‘Maybe not. But remember what I’ve told you. And also: women are all more material than men. We make something enormous out of love, and they’re always terre-à-terre.’ac

‘Right away, right away!’ he said to a footman who came in. But the footman had not come to call them again, as he thought. The footman brought a note for Vronsky.

‘A man brought it from Princess Tverskoy.’

Vronsky unsealed the letter and flushed.

‘I have a headache, I’m going home,’ he said to Serpukhovskoy.

‘Good-bye, then. Do you give me carte blanche?’

‘We’ll talk later, I’ll look you up in Petersburg.’

XXII

It was past five o‘clock, and therefore, so as not to be late and at the same time not to take his own horses, which everyone knew, Vronsky took Yashvin’s hired cab and ordered the driver to go as fast as he could. The old four-seater coach was roomy. He sat in the corner, stretched his legs out on the front seat and fell to thinking.

The vague awareness of the clarity his affairs had been brought to, the vague recollection of the friendship and flattery of Serpukhovskoy, who considered him a necessary man, and, above all, the anticipation of the meeting - all united into one general, joyful feeling of life. This feeling was so strong that he smiled involuntarily. He put his feet down, placed one leg across the knee of the other and, taking it in his hand, felt the resilient calf, hurt the day before in his fall, and, leaning back, took several deep breaths.

‘Good, very good!’ he said to himself. Before, too, he had often experienced the joyful awareness of his body, but never had he so loved himself, his own body, as now. He enjoyed feeling that slight pain in his strong leg, enjoyed feeling the movement of his chest muscles as he breathed. That same clear and cold August day which had had such a hopeless effect on Anna, to him seemed stirringly invigorating and refreshed his face and neck that tingled from the dousing. The smell of brilliantine on his moustache seemed especially enjoyable to him in that fresh air. Everything he saw through the coach window, everything in that cold, clean air, in that pale light of sunset, was as fresh, cheerful and strong as himself: the rooftops glistening in the rays of the sinking sun, the sharp outlines of fences and the corners of buildings, the figures of the rare passers-by and the carriages they met, the motionless green of the trees and grass, the fields with regularly incised rows of potatoes, the slanting shadows cast by the houses, trees, and bushes and the rows of potatoes themselves. Everything was as beautiful as a pretty landscape just finished and coated with varnish.

‘Faster, faster!’ he said to the cabby. Leaning out the window, he took a three-rouble bill from his pocket and handed it to the driver as he turned. The cabby’s hand felt for something by the lantern, the whip whistled, and the carriage rolled quickly along the smooth road.

‘I need nothing, nothing but this happiness,’ he thought, gazing at the ivory knob of the bell between the windows and imagining Anna as he had seen her the last time. ‘And the further it goes, the more I love her. Here’s the garden of Vrede’s government country house. Where is she? Where? How? Why did she arrange the meeting here and write it in Betsy’s letter?’ he wondered only now; but there was no more time for thinking. He stopped the coach before it reached the avenue, opened the door, jumped out while the carriage was still moving and walked into the avenue leading to the house. There was no one in the avenue; but looking to the right, he saw her.
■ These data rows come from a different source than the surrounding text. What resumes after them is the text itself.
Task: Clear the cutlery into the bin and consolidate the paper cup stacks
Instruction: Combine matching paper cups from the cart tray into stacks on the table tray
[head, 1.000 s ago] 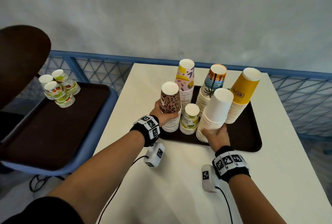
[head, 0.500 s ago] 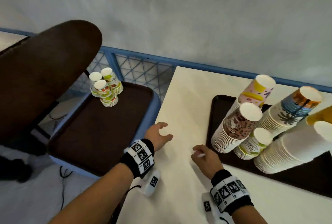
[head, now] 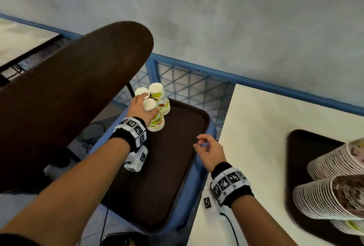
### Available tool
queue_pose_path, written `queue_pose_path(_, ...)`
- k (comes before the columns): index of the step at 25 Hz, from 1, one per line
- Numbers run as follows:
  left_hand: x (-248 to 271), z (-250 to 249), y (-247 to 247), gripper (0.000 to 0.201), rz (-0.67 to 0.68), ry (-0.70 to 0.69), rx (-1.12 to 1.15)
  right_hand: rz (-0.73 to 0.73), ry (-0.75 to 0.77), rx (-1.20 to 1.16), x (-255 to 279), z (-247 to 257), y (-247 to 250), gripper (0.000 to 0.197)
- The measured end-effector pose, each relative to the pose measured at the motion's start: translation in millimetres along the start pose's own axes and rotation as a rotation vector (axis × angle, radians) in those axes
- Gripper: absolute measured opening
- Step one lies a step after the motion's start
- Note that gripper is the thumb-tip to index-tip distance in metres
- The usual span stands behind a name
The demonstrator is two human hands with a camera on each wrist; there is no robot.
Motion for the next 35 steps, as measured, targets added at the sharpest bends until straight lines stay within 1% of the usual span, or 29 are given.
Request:
queue_pose_path(2, -3.6, 5.4, -8.5, 0.066, 0.020, 0.006, -0.031, 0.033, -0.023, -0.008, -4.4, -1.4, -15.4, 0.021)
queue_pose_path(5, 8.4, 2.8, -15.3, 0.062, 0.068, 0.008, -0.046, 0.050, -0.039, -0.001, -5.1, -2.9, -30.2, 0.028)
queue_pose_path(6, 16.0, 1.5, -17.8, 0.061, 0.102, 0.008, -0.034, 0.050, -0.030, 0.022, -6.1, -1.8, -34.4, 0.035)
queue_pose_path(8, 35.8, -1.8, -26.4, 0.062, 0.174, -0.036, -0.037, 0.070, 0.012, 0.059, -9.1, 4.1, -42.9, 0.058)
queue_pose_path(11, 68.3, -6.3, -37.0, 0.066, 0.346, -0.168, -0.028, 0.222, 0.037, 0.043, -15.3, 6.4, -66.5, 0.097)
queue_pose_path(12, 75.0, -4.9, -38.6, 0.067, 0.419, -0.203, -0.015, 0.273, 0.018, 0.052, -17.2, 3.1, -75.2, 0.103)
queue_pose_path(13, 78.5, -4.6, -37.8, 0.067, 0.484, -0.235, -0.003, 0.297, -0.018, 0.080, -18.8, -2.0, -80.9, 0.104)
queue_pose_path(14, 78.7, -3.5, -34.3, 0.066, 0.528, -0.244, 0.022, 0.296, -0.056, 0.124, -19.6, -6.1, -84.0, 0.099)
queue_pose_path(15, 73.8, -1.4, -29.3, 0.063, 0.521, -0.238, 0.071, 0.276, -0.075, 0.165, -20.8, -9.8, -85.3, 0.092)
queue_pose_path(16, 63.3, 1.5, -21.5, 0.060, 0.443, -0.197, 0.140, 0.257, -0.075, 0.189, -22.0, -12.2, -85.4, 0.086)
queue_pose_path(17, 47.2, 6.9, -11.4, 0.058, 0.301, -0.130, 0.217, 0.246, -0.067, 0.192, -23.7, -13.6, -85.0, 0.083)
queue_pose_path(18, 28.9, 15.2, -0.7, 0.061, 0.150, -0.045, 0.270, 0.241, -0.069, 0.181, -24.9, -15.1, -84.4, 0.082)
queue_pose_path(19, 10.9, 23.7, 7.6, 0.068, 0.031, 0.033, 0.280, 0.233, -0.071, 0.168, -26.9, -17.0, -82.9, 0.084)
queue_pose_path(20, -6.1, 31.0, 13.1, 0.078, -0.031, 0.089, 0.261, 0.223, -0.079, 0.158, -28.4, -18.4, -80.7, 0.085)
queue_pose_path(21, -20.9, 35.4, 16.3, 0.089, -0.058, 0.104, 0.228, 0.210, -0.083, 0.146, -29.3, -19.2, -78.4, 0.085)
queue_pose_path(23, -45.5, 37.6, 15.0, 0.106, -0.035, 0.073, 0.197, 0.182, -0.086, 0.093, -30.1, -20.3, -72.2, 0.083)
queue_pose_path(25, -59.7, 36.6, 6.8, 0.111, 0.021, 0.100, 0.225, 0.166, -0.084, 0.036, -29.9, -20.4, -65.5, 0.080)
queue_pose_path(26, -62.5, 35.1, 2.3, 0.107, 0.045, 0.124, 0.224, 0.164, -0.079, 0.024, -29.1, -19.0, -62.3, 0.080)
queue_pose_path(28, -60.7, 31.4, -6.3, 0.087, 0.058, 0.140, 0.098, 0.156, -0.059, 0.004, -27.7, -15.7, -55.3, 0.078)
queue_pose_path(29, -54.4, 30.5, -10.1, 0.077, 0.058, 0.135, 0.031, 0.149, -0.049, -0.014, -26.5, -13.7, -51.3, 0.077)
queue_pose_path(30, -45.9, 32.7, -16.1, 0.071, 0.076, 0.134, 0.015, 0.138, -0.041, -0.033, -25.1, -11.4, -47.2, 0.075)
queue_pose_path(31, -34.8, 36.6, -25.5, 0.067, 0.113, 0.133, 0.050, 0.123, -0.035, -0.052, -22.7, -9.2, -41.8, 0.073)
queue_pose_path(32, -21.6, 42.4, -35.6, 0.068, 0.168, 0.153, 0.113, 0.108, -0.032, -0.071, -20.2, -7.1, -36.1, 0.073)
queue_pose_path(35, 21.4, 61.3, -64.7, 0.088, 0.322, 0.219, 0.214, 0.069, -0.026, -0.103, -7.1, -3.6, -19.5, 0.072)
Point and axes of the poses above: each hand's wrist, its own x-axis away from the middle knuckle, its own y-axis out of the back of the hand, z = x × y, the point moved 5 cm from there along -x, towards the middle knuckle, and after that the axes turned 1 degree about z, right-handed, at the moved point
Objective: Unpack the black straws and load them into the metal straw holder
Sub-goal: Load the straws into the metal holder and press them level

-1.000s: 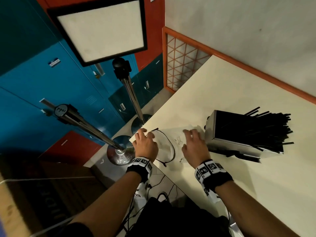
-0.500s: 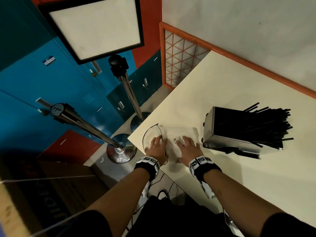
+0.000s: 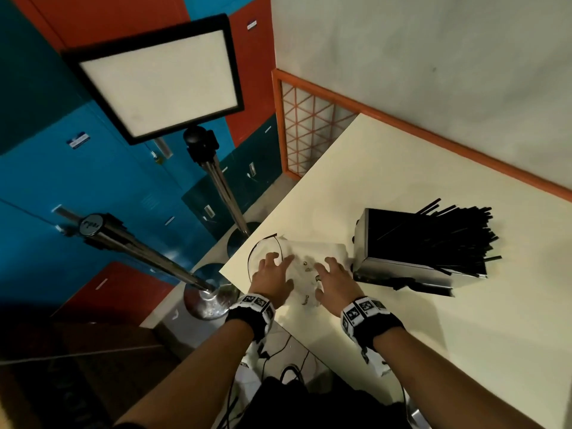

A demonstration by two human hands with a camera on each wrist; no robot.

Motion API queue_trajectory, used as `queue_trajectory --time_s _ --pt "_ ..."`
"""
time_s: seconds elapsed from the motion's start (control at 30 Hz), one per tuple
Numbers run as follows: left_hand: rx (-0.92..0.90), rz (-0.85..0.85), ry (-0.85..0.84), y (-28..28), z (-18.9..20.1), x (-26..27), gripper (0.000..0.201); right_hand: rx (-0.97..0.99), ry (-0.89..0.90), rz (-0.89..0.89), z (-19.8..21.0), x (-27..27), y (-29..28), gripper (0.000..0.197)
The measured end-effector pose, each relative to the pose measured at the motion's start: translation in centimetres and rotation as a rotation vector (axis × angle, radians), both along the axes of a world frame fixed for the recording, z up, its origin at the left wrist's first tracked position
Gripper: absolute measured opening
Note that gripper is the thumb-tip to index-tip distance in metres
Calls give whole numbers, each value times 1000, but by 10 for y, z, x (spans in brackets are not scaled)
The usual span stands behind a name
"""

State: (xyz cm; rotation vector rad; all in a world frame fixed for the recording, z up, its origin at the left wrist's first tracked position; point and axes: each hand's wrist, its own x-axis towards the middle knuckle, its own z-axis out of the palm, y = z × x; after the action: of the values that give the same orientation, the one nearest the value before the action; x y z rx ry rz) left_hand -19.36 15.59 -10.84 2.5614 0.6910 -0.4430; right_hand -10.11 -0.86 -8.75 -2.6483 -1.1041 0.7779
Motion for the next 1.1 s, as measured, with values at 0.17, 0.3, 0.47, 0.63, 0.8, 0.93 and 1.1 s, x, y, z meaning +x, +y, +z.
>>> queue_trajectory --time_s 0.17,0.3,0.47,0.63,0.8,0.93,1.1 --pt "28 36 -234 -17 26 12 57 244 64 -11 34 -1 -23 47" --pt "-71 -68 -446 -38 48 34 56 410 6 -72 55 7 -56 28" --pt "-228 -216 -546 -75 76 76 68 542 -100 -268 75 28 -105 13" --pt "-325 -349 -470 -113 88 117 93 559 -160 -629 82 40 -160 10" --pt "-300 -397 -378 -142 81 149 121 526 -140 -974 82 42 -202 28" --pt "-253 -385 -344 -155 72 164 132 561 -72 -1069 74 52 -215 38" --pt "-217 -350 -344 -163 63 174 136 537 -6 -1004 67 64 -207 66"
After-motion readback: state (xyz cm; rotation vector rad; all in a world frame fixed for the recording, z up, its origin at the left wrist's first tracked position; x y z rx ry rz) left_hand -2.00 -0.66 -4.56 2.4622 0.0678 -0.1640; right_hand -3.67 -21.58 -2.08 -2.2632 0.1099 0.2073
Her face was covered with a veil, but with joyful eyes he took in the special motion of her gait, peculiar to her alone, the curve of her shoulders, and the poise of her head, and immediately it was as if an electric current ran through his body. He felt his own self with new force, from the resilient movements of his legs to the movements of his lungs as he breathed, and something tickled his lips.

Coming up to him, she pressed his hand firmly.

‘You’re not angry that I sent for you? It was necessary for me to see you,’ she said; and the serious and stern set of her lips, which he could see behind the veil, immediately changed his state of mind.

‘I, angry! But how did you come, why here?’

‘Never mind,’ she said, putting her hand on his. ‘Come, we must talk.’

He understood that something had happened, that this meeting would not be joyful. In her presence he had no will of his own: not knowing the reason for her anxiety, he already felt that this same anxiety had involuntarily communicated itself to him.

‘What is it? What?’ he asked, pressing her arm with his elbow and trying to read her thoughts in her face.

She walked a few steps in silence, gathering her courage, and suddenly stopped.